● **Excerpts from a dataset**:

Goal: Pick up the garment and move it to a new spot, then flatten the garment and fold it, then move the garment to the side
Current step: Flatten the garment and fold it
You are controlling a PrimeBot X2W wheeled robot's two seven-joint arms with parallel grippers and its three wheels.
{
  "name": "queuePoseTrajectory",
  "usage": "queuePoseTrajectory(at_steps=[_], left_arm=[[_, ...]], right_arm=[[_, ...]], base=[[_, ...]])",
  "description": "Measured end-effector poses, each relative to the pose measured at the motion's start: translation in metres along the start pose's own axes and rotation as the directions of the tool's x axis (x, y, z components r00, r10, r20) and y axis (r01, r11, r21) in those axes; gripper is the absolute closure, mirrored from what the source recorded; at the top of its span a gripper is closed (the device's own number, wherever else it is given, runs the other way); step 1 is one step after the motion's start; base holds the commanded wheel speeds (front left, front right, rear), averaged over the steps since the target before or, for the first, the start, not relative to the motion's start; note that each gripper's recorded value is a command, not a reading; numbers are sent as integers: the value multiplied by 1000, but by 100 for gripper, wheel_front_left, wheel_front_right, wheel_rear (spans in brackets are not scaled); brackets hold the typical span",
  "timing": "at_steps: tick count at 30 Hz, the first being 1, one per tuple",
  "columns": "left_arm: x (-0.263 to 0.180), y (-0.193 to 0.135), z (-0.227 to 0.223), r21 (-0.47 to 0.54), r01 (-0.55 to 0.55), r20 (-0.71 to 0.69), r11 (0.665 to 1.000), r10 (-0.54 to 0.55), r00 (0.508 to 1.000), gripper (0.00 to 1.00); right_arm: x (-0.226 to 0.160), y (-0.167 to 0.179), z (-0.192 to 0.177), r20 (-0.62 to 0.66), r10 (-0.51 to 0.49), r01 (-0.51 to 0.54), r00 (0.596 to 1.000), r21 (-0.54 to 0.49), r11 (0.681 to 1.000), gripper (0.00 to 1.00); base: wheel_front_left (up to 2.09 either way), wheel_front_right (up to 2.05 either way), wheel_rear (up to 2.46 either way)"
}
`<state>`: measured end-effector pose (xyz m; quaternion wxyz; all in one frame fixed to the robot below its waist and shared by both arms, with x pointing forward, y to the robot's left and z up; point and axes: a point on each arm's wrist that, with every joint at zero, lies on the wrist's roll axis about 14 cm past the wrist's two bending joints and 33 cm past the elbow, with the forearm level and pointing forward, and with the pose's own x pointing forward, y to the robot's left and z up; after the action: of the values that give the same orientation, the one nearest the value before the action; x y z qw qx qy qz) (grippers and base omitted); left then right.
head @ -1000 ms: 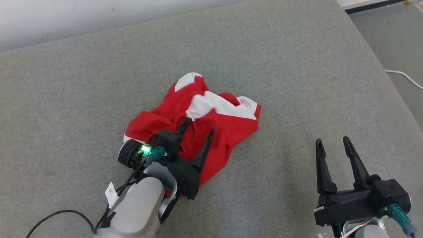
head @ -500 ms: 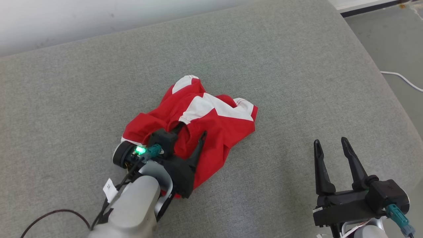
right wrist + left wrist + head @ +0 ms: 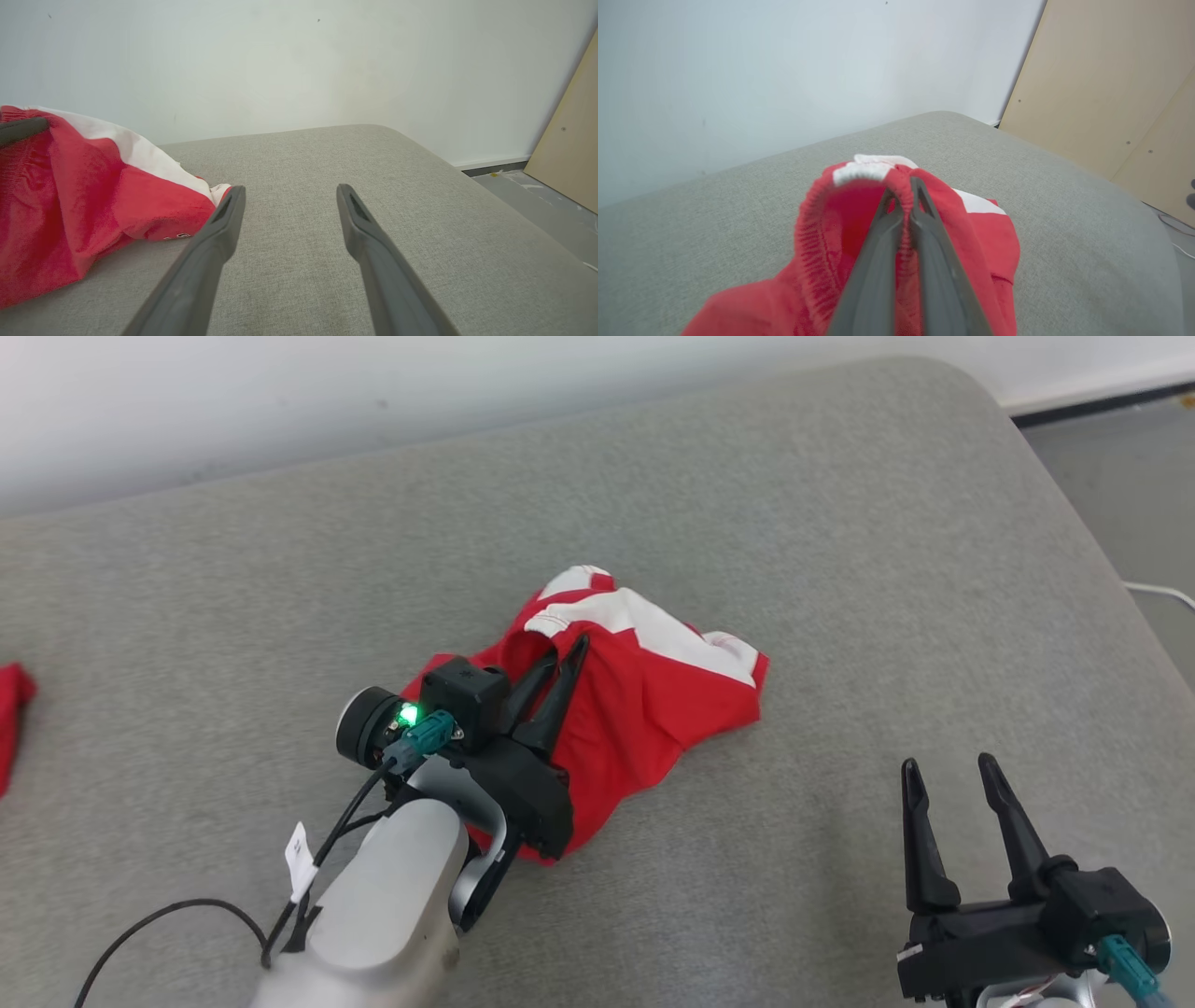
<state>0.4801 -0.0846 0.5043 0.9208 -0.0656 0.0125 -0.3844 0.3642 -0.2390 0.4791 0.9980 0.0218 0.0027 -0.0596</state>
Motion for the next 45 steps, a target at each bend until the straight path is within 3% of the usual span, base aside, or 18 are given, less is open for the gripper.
queuePoseTrajectory(at_steps=[8,16,27,37,38,39,45], left_arm=[[-44,15,33,33,-84,94,996,81,992,100],[-118,34,16,20,-218,39,976,217,975,100],[-214,49,-44,-79,-443,-113,893,433,894,100],[-255,81,-64,-46,-562,-172,826,548,819,99],[-256,82,-64,-47,-568,-171,822,554,815,68],[-256,83,-63,-48,-572,-167,819,558,813,0],[-262,102,-22,-70,-627,-30,776,626,779,0]], right_arm=[[3,31,2,13,93,-93,996,16,996,0],[10,69,7,34,204,-205,978,28,978,0],[9,89,13,53,261,-263,964,29,964,0],[9,91,10,43,269,-270,962,23,963,0],[8,92,10,44,270,-271,962,22,962,0],[8,92,11,46,271,-272,962,22,962,0],[4,92,12,48,273,-275,961,22,961,0]], base=[[0,0,0],[0,0,0],[0,0,0],[0,0,0],[0,0,0],[0,0,0],[0,0,0]])
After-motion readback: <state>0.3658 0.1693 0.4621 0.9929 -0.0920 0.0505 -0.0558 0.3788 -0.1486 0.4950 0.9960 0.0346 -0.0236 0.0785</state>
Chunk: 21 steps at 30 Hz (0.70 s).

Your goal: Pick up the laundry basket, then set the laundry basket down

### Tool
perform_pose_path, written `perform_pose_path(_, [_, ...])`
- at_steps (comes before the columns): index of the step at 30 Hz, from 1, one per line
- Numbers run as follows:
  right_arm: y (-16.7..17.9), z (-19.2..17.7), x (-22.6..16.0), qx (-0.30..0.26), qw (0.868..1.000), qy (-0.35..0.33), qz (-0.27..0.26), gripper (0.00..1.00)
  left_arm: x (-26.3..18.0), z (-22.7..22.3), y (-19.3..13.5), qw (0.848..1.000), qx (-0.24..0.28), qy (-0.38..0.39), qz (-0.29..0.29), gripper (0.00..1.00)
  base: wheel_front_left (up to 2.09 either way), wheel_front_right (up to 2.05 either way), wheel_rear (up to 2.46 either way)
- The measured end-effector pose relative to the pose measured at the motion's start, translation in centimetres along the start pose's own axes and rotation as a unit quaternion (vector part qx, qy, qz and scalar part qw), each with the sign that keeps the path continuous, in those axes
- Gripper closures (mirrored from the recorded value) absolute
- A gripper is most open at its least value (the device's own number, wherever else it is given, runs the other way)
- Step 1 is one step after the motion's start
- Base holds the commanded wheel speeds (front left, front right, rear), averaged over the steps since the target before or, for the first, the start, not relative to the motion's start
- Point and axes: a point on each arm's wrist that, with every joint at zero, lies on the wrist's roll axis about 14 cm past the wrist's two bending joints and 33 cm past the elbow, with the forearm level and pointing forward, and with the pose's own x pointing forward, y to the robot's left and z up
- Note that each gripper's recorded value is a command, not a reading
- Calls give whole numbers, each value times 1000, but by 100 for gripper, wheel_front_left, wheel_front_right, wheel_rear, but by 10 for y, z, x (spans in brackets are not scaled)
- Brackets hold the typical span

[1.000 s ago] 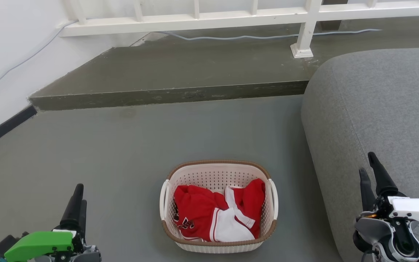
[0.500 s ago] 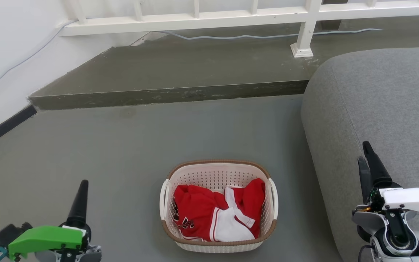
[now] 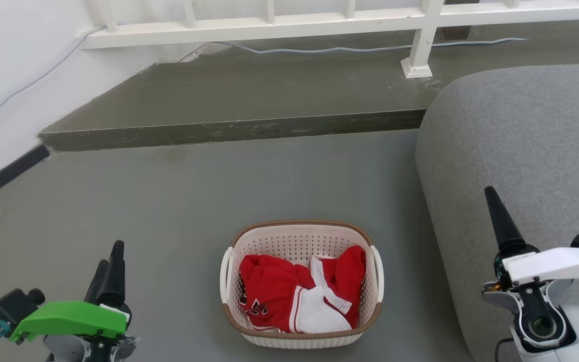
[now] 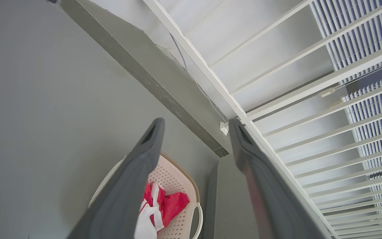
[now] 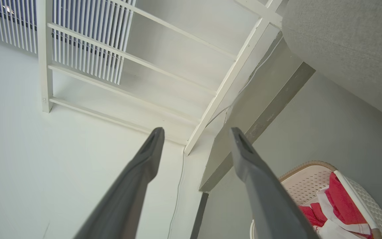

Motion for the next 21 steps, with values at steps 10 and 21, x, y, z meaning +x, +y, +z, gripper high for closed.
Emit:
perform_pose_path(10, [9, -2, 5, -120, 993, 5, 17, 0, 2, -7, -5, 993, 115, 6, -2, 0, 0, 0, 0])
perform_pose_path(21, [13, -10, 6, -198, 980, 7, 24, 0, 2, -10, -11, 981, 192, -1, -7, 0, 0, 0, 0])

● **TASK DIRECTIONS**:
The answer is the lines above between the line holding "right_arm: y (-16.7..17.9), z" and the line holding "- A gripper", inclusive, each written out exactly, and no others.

● **EXERCISE ANSWER**:
  right_arm: y (-16.7..17.9), z (-19.2..17.7), x (-22.6..16.0), qx (-0.30..0.26), qw (0.868..1.000), qy (-0.35..0.33), qz (-0.27..0.26), gripper (0.00..1.00)
  left_arm: x (-26.3..18.0), z (-22.7..22.3), y (-19.3..13.5), qw (0.848..1.000), qx (-0.24..0.28), qy (-0.38..0.39), qz (-0.29..0.29), gripper (0.00..1.00)
  base: wheel_front_left (up to 2.09 either way), wheel_front_right (up to 2.05 either way), wheel_rear (up to 2.46 either way)
- The measured end-effector pose relative to the pose measured at the motion's start, translation in centimetres along the start pose's own axes and rotation as a unit quaternion (vector part qx, qy, qz and scalar part qw), each with the sign that keeps the path continuous, in those axes
- Gripper closures (mirrored from the recorded value) absolute
- A gripper is most open at its least value (the device's own number, wherever else it is given, runs the other way)

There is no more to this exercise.